A superconducting surface-code processor with lattice-surgery logical operations

Abstract

Fault-tolerant logical operations are fundamental for scalable quantum computation. Here, we report the experimental realization of lattice-surgery operations between a pair of distance-three surface-code logical qubits on a planar superconducting processor. During repeated syndrome extraction cycles, the logical qubits exhibit per-cycle error rates of 0.0365(2) and 0.0282(1), respectively, after leakage events are rejected. By leveraging joint initialization and lattice splitting, we deterministically prepare a logical Bell state, confirming genuine bipartite entanglement via the error-corrected logical state fidelity.

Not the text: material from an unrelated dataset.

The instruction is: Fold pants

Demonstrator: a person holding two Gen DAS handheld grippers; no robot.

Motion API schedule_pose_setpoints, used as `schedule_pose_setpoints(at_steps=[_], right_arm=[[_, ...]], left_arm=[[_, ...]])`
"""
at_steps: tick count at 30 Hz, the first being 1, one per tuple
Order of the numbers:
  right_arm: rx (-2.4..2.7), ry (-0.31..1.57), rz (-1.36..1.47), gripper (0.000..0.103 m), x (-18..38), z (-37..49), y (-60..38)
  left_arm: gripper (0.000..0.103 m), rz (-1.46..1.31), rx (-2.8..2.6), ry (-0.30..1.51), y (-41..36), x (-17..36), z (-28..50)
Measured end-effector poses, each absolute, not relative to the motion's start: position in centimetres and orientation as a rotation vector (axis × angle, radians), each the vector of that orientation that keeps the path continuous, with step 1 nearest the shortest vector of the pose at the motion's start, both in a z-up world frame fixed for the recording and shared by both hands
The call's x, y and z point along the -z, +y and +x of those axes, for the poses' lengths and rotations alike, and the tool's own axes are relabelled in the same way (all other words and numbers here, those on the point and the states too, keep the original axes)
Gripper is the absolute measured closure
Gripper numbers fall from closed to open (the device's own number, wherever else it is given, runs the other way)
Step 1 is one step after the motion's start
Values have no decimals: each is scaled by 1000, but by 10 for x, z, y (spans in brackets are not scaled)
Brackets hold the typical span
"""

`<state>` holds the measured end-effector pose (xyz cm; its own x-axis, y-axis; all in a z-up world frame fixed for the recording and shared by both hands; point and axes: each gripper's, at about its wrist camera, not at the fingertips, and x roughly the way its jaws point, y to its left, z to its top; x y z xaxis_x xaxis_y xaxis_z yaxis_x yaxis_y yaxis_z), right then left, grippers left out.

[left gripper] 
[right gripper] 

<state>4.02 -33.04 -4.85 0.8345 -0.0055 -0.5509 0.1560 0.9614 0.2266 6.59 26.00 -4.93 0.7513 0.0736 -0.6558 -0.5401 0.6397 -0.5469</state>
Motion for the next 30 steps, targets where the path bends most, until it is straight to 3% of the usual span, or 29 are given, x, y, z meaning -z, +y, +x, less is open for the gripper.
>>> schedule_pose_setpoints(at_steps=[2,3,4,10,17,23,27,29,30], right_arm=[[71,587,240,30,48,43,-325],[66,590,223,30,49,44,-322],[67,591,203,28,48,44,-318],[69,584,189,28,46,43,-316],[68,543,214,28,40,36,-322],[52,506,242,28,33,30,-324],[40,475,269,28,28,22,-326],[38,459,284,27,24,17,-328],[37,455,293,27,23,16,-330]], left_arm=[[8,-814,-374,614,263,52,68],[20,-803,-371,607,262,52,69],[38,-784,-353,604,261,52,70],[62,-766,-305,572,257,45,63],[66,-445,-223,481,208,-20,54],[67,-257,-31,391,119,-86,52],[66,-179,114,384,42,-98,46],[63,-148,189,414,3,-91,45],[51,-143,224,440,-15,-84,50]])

We further execute a two-qubit Deutsch-Jozsa algorithm at the logical level to demonstrate algorithmic utility in a fault-tolerant framework. Finally, to achieve universal control, we implement magic-state injection and gate teleportation to realize continuous non-Clifford rotations about the logical X axis. For the logical RX(π/4) gate, we achieve a logical gate fidelity of 0.943-9+10 conditioned on the absence of detected errors. These results establish lattice surgery as a practical and versatile paradigm for logical computation in near-term surface-code architectures, representing a critical milestone toward scalable fault-tolerant quantum advantage in superconducting circuits.